We teach finance basics.
Hi I’m your host today Rayfil Wong.
Margin is a loan given by brokers to investors who use the borrowed money to purchase stock sharescand other types of securities and use cash and other assets held in the brokerage account as collateral.
We will get to an example in a minute.
Main reason Investors and traders use margin is to increase their purchasing power.
Thereby maximizing potential gains on winning positions.
Typically, an initial margin of 50% is required to enter a position for a margin able security.
For example; let’s say Jane buys $100 worth of stock.
She funds half of the transaction with money loan from her broker.
The other half from cash in her account.
After a positive earnings announcement the stock price jumps 25%, increasing the value of Jacob’s initial investment to $125.
She decides to sell his position and return the $50 he borrowed from margin back to his broker. Jane is left with the profit of $25 as oppose to the $12.25 he would have earned, had he bought the stock with only $50.

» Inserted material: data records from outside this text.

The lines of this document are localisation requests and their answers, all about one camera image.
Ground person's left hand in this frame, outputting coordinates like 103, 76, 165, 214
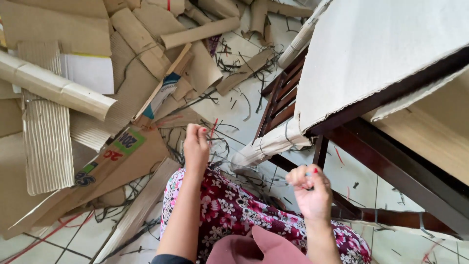
183, 123, 210, 175

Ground person's right hand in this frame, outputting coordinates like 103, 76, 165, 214
285, 164, 333, 223

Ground blue printed cardboard piece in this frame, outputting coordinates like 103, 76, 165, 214
142, 72, 182, 119

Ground cardboard wrapping on chair leg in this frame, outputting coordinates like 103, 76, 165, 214
230, 119, 313, 171

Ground pink cloth garment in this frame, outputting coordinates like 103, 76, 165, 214
206, 225, 313, 264

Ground floral maroon skirt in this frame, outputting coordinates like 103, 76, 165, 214
160, 167, 372, 264

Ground thin wooden stick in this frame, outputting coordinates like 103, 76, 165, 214
133, 43, 193, 120

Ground long narrow cardboard strip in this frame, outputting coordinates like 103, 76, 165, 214
92, 157, 181, 264

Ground printed cardboard with green label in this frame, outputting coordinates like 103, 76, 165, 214
3, 125, 171, 241

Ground dark brown wooden chair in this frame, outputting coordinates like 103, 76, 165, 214
253, 44, 469, 241

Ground scattered black strip scraps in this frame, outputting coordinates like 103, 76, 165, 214
161, 16, 305, 195

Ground heap of brown cardboard pieces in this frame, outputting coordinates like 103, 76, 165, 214
0, 0, 316, 154

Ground dark blue sleeve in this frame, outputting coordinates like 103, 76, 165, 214
150, 254, 195, 264

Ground short rolled cardboard tube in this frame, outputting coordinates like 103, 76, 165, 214
160, 16, 241, 50

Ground white cardboard sheet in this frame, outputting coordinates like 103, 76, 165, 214
60, 54, 115, 95

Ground light brown cardboard panel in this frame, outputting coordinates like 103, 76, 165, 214
362, 65, 469, 186

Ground ribbed corrugated cardboard sheet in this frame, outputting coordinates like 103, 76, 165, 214
17, 40, 75, 196

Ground large grey cardboard sheet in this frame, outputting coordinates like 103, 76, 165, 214
293, 0, 469, 135

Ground long rolled cardboard tube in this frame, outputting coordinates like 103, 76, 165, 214
0, 51, 117, 121

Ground cardboard wrapped chair post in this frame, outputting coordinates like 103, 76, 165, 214
277, 0, 332, 69

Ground red string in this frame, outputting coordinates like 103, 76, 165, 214
0, 210, 96, 264

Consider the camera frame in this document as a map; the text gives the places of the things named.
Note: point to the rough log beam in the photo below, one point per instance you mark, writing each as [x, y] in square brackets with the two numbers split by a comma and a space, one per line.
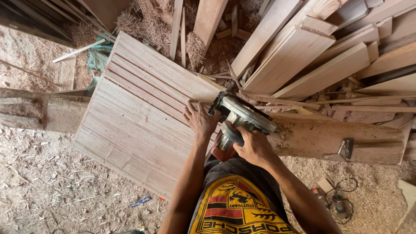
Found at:
[325, 139]

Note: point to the small red can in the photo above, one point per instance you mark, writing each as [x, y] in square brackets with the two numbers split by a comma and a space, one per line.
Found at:
[315, 191]

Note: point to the grooved wooden panel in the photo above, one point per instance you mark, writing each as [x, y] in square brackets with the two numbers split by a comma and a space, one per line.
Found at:
[136, 123]

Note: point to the short flat wooden board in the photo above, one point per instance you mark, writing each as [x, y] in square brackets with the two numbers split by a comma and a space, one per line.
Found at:
[67, 72]

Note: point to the narrow wooden slat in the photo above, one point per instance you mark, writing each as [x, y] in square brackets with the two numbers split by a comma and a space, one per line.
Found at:
[183, 39]
[175, 29]

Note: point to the green tarp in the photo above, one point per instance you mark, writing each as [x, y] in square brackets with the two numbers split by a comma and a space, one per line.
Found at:
[99, 53]

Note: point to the small power tool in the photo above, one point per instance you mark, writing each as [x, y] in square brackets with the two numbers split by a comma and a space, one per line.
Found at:
[338, 203]

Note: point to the pale board offcut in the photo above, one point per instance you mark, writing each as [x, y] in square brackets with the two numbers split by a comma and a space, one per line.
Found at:
[408, 191]

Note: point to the person's right hand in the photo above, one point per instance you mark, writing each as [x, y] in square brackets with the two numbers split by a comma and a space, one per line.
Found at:
[256, 148]

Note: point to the thin pale wooden strip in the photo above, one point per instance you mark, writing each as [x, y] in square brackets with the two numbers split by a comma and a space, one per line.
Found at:
[79, 50]

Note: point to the black shirt with yellow crest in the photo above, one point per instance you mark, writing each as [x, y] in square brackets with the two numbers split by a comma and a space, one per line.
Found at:
[239, 208]

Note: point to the person's left hand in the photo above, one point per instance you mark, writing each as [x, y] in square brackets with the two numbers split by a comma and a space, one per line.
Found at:
[201, 123]

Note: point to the wide upright wooden plank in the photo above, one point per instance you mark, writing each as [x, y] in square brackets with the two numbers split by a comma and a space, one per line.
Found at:
[208, 19]

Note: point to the small wooden offcut block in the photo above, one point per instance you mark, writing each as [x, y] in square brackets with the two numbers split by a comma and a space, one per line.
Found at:
[325, 185]

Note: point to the pile of sawn wooden planks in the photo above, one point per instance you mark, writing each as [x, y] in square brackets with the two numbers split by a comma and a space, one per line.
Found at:
[308, 55]

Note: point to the red and grey circular saw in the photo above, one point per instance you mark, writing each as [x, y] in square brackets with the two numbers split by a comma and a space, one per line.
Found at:
[242, 115]

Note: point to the stack of dark timber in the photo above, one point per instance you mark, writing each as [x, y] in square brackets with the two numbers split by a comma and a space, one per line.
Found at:
[42, 19]

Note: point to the heap of wood shavings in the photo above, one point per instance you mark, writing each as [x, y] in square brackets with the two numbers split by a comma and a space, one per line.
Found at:
[152, 26]

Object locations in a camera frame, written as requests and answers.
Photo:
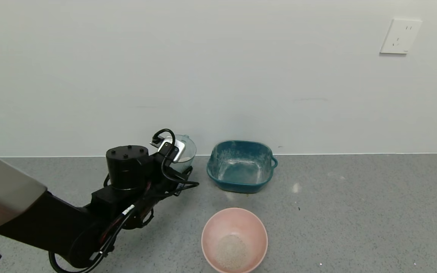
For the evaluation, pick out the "white wall power outlet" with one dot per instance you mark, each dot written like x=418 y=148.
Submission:
x=400 y=36

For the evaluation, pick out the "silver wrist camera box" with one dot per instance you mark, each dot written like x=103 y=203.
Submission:
x=178 y=152

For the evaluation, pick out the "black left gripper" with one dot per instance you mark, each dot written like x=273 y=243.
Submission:
x=184 y=179

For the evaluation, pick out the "teal square plastic tray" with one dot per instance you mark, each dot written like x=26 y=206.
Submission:
x=241 y=170

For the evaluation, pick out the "white powder pile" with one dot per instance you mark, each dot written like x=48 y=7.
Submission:
x=231 y=252

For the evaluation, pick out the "black and grey left robot arm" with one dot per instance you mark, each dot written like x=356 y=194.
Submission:
x=127 y=167

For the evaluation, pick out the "pink round bowl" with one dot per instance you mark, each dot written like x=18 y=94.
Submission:
x=234 y=223

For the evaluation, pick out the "clear ribbed plastic cup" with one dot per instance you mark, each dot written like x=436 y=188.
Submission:
x=189 y=151

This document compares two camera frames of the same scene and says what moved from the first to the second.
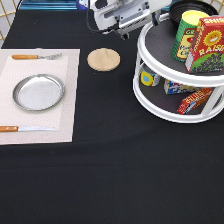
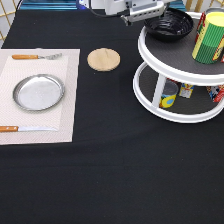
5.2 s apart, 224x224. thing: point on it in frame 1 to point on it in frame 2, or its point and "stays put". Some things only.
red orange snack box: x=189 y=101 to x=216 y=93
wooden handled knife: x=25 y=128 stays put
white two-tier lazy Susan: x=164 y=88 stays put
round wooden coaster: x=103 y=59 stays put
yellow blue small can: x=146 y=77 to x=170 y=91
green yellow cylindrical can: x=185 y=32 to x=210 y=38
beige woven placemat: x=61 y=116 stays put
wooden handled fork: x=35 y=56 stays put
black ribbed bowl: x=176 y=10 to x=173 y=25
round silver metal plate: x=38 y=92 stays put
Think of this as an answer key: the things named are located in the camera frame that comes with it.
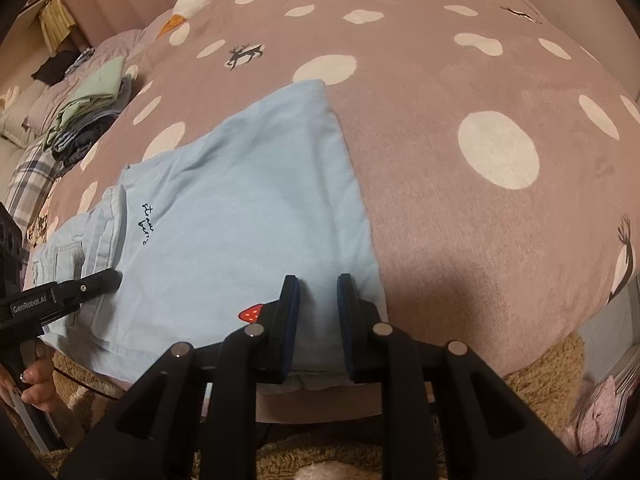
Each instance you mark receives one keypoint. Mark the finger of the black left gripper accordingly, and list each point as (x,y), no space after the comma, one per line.
(74,293)

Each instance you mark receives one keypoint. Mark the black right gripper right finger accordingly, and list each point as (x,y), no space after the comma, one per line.
(374,350)

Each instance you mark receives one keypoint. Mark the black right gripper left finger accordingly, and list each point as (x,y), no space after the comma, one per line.
(263,351)

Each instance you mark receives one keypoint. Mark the light blue denim pants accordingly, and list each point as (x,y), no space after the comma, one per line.
(205,231)

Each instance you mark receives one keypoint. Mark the person's left hand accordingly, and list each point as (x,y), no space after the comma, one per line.
(41,392)

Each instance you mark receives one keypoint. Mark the plaid blanket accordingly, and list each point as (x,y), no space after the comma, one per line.
(30,184)

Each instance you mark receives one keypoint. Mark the stack of folded clothes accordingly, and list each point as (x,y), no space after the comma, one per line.
(89,112)

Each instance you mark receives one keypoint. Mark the brown fuzzy rug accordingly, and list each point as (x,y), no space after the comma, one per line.
(342,450)

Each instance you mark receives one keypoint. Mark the pink polka dot bed cover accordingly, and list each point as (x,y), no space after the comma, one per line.
(497,160)

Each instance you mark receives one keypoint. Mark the pink quilted bag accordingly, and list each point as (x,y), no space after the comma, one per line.
(597,418)

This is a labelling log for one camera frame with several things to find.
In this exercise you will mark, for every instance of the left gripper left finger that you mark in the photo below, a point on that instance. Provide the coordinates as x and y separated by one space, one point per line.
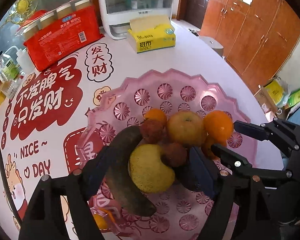
93 173

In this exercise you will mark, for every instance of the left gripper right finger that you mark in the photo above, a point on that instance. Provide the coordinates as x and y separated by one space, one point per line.
206 173

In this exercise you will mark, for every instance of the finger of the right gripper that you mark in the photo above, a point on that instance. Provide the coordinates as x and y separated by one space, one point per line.
238 164
251 130

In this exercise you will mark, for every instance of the dark avocado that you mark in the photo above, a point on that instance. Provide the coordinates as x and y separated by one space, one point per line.
186 177

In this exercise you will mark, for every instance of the dark overripe banana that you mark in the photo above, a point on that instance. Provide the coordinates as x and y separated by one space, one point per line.
124 191

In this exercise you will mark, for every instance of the mandarin orange with stem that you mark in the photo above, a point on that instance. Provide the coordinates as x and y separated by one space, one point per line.
218 125

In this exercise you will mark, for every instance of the red lychee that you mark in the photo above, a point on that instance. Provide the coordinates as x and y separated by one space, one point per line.
173 154
152 131

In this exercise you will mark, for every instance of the small orange label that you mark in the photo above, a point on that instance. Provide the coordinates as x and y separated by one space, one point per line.
101 221

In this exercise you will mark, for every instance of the red apple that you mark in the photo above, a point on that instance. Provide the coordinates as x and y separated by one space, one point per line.
186 128

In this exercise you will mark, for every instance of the yellow pear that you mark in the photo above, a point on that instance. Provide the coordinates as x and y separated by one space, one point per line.
148 172

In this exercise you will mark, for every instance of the cardboard box on floor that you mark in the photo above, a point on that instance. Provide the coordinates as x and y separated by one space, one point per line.
273 96

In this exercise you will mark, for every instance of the printed pink tablecloth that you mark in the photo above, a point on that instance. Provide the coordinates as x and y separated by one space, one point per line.
83 101

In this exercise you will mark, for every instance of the white round stool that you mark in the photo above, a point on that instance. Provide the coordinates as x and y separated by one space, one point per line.
213 44

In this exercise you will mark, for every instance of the drinking glass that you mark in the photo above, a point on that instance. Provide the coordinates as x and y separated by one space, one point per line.
10 87

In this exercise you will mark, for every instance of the white squeeze bottle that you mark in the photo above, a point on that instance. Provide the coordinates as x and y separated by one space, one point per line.
23 58

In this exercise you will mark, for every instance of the clear plastic bottle green label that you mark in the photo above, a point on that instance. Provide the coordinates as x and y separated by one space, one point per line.
8 68

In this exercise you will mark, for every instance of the red paper cup package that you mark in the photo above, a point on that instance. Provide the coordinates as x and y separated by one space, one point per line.
57 33

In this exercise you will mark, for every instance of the yellow tissue box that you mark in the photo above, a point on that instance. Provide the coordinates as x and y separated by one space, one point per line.
151 33

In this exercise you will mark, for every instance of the white countertop appliance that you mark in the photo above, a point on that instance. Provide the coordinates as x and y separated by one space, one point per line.
116 14

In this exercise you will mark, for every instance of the wooden cabinet wall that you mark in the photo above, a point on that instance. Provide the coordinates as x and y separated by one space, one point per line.
257 38

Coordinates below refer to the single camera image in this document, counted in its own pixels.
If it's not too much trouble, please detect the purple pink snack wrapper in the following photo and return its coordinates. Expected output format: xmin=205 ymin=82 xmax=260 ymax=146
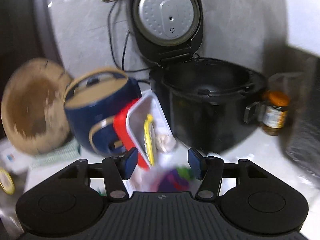
xmin=149 ymin=166 xmax=195 ymax=192

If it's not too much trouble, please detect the sauce jar orange lid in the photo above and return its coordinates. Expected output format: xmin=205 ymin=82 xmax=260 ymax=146
xmin=261 ymin=90 xmax=290 ymax=136

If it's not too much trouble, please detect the yellow round object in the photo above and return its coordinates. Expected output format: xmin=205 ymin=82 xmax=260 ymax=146
xmin=0 ymin=167 xmax=15 ymax=195

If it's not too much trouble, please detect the black rice cooker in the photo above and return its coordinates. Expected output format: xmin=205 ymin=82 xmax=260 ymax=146
xmin=127 ymin=0 xmax=266 ymax=153

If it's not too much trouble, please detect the white foam box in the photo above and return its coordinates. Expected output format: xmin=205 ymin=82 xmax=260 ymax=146
xmin=285 ymin=0 xmax=320 ymax=56

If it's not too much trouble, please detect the red white plastic tray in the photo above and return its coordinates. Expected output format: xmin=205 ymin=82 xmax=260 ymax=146
xmin=113 ymin=92 xmax=173 ymax=170

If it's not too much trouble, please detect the navy blue mini rice cooker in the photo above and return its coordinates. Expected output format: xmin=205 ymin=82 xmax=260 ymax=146
xmin=63 ymin=67 xmax=142 ymax=157

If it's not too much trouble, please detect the ginger root piece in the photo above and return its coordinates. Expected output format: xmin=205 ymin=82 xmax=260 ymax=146
xmin=155 ymin=132 xmax=176 ymax=153

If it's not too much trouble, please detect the round wooden cutting board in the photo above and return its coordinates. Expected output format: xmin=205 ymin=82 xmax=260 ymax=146
xmin=1 ymin=58 xmax=72 ymax=155

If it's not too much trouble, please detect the black power cable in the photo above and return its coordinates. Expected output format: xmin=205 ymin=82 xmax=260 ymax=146
xmin=107 ymin=0 xmax=151 ymax=73

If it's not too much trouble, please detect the yellow comb brush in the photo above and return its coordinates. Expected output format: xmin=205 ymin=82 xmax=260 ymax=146
xmin=144 ymin=114 xmax=156 ymax=166

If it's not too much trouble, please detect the green white striped cloth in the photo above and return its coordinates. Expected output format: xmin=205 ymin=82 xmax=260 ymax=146
xmin=30 ymin=138 xmax=81 ymax=169

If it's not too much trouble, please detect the clear plastic bag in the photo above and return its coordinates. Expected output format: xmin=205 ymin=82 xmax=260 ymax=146
xmin=268 ymin=72 xmax=303 ymax=101

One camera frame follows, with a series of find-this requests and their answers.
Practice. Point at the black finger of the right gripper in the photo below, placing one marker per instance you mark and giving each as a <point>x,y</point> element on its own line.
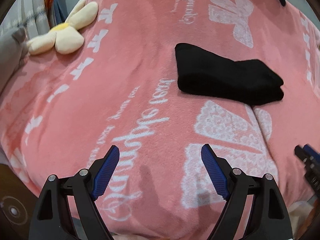
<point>302,153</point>

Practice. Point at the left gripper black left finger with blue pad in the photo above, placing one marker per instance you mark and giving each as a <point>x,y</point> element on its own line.
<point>52,217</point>

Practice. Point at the black pants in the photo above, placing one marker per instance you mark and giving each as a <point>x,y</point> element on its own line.
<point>201,72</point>

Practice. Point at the dark round floor device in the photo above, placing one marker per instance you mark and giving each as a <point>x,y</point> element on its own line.
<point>14,210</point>

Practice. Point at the cream flower plush pillow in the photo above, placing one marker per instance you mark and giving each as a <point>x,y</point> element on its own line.
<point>65,37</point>

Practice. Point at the grey pillow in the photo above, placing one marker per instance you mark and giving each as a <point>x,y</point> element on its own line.
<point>12,54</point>

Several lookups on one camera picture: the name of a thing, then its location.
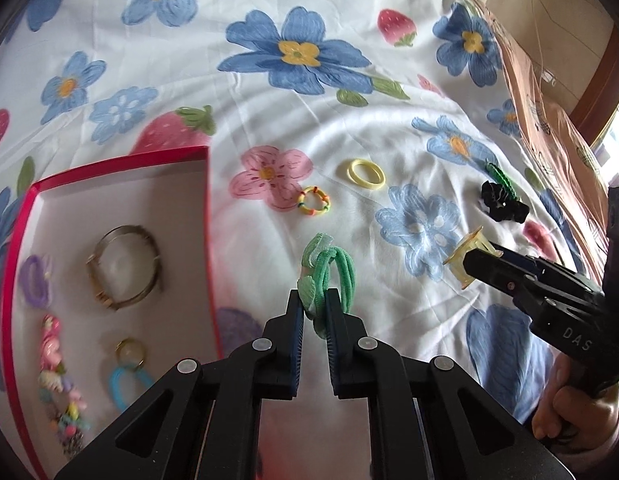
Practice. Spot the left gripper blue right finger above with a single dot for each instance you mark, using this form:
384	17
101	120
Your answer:
349	379

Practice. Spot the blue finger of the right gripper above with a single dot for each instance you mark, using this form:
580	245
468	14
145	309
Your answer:
511	261
518	285

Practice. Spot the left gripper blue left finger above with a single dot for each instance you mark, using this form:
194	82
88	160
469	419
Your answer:
282	364

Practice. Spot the gold wrist watch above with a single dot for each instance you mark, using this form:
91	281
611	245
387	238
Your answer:
125	267

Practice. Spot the pink heart hair clip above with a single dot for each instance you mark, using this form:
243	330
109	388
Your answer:
51	360

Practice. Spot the red jewelry box tray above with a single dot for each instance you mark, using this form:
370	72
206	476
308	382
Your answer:
61	220

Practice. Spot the person's right hand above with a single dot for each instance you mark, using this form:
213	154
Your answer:
593	419

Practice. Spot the black scrunchie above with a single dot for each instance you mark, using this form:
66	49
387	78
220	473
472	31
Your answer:
501	204

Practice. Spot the green hair clip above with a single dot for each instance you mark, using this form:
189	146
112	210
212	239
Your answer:
494	171

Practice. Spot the pink cartoon blanket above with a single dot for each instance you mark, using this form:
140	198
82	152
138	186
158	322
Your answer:
559	154

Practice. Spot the floral white bed sheet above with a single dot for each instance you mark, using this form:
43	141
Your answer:
367	122

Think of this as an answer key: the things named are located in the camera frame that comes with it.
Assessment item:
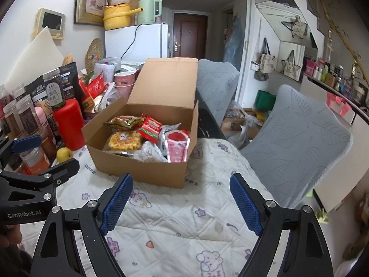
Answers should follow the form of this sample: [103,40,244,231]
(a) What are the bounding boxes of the waffle snack clear bag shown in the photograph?
[104,131,142,151]

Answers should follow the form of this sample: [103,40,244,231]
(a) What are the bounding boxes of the green brown cereal snack bag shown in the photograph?
[105,115,144,129]

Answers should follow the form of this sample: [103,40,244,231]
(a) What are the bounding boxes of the white bread print bag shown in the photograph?
[133,141,168,163]

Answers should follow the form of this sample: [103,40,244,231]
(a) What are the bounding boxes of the brown cardboard box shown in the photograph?
[81,57,200,190]

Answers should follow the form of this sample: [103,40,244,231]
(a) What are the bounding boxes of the red spicy strip packet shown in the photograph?
[137,116,162,144]

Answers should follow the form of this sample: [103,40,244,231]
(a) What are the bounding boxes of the silver foil snack bag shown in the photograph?
[157,123,181,151]

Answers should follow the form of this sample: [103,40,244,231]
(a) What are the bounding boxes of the pink snack packet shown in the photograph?
[164,130,190,163]

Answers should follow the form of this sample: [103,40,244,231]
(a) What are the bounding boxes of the left hand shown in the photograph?
[0,224,22,249]

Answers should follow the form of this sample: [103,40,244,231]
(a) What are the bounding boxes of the yellow-green pear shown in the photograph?
[56,147,73,163]

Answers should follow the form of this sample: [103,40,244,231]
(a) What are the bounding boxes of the clear jar orange label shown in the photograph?
[20,147,50,176]

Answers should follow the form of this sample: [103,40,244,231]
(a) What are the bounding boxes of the red plastic canister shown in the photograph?
[53,99,85,151]

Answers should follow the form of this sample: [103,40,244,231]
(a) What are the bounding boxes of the black label bottle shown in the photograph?
[42,68,66,110]

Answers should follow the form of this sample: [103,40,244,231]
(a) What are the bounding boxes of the white cabinet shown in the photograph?
[300,76,368,212]

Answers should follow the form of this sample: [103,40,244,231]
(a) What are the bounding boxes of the white foam board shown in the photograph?
[4,27,64,92]

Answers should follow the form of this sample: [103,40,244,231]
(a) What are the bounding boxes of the white patterned quilted tablecloth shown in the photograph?
[20,138,292,277]

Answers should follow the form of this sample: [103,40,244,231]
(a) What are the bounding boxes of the near grey chair cover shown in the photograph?
[241,84,353,208]

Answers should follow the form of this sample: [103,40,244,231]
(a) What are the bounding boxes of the grey chair cover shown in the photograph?
[196,59,240,126]
[241,84,353,208]

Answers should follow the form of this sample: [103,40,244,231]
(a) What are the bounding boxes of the pink paper cup stack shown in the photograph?
[114,71,136,102]

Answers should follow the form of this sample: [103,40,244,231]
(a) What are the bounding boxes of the woven round mat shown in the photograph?
[84,38,104,74]

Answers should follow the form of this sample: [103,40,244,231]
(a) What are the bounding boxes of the white refrigerator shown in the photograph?
[104,23,169,63]

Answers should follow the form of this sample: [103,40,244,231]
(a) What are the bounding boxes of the green bag on floor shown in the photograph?
[254,90,277,112]

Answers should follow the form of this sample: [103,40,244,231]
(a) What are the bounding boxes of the yellow pot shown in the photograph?
[103,4,144,31]

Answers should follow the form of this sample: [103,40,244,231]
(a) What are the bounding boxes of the green electric kettle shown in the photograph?
[138,0,162,25]

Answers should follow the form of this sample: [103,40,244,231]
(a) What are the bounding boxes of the far grey chair cover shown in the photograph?
[196,59,240,126]

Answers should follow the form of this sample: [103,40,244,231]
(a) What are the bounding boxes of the brown entrance door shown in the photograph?
[173,13,208,59]

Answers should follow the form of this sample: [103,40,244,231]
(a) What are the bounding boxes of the wall intercom panel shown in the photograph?
[33,8,66,40]

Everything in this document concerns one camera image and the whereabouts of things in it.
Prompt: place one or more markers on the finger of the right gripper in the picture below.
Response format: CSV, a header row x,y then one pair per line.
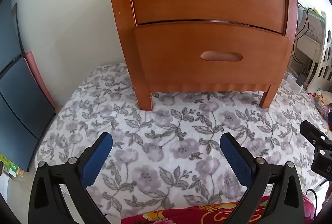
x,y
316,137

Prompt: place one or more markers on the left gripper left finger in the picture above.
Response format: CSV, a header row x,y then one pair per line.
x,y
47,204

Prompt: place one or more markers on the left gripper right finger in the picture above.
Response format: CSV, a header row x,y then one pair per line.
x,y
285,204

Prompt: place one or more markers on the red patterned blanket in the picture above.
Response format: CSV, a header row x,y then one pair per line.
x,y
215,213

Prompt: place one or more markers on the colourful snack packets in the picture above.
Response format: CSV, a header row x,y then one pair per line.
x,y
320,105

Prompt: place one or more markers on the dark blue cabinet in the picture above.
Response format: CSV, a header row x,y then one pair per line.
x,y
25,110

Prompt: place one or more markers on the white lattice shelf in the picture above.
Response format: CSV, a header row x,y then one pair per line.
x,y
311,53

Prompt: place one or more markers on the grey floral blanket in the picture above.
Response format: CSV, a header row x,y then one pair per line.
x,y
170,157

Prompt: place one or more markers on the wooden nightstand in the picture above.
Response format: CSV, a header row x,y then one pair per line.
x,y
126,24

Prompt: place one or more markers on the pink board by wall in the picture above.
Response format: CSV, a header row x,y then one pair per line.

Jane profited in this example, have the stock decreased by 50% thereby having his investment value to $50. She would have had to repay the borrowed $50 back to his broker leaving him with the 100% loss.
Thus, it is important to fully understand the associated risks prior to trading with margin as the possibility of substantial gains is matched by significant losses.
so our tip is that if you do buy on margin, start off with a smaller amount so you that you understand the math and possible psychology stress behind it.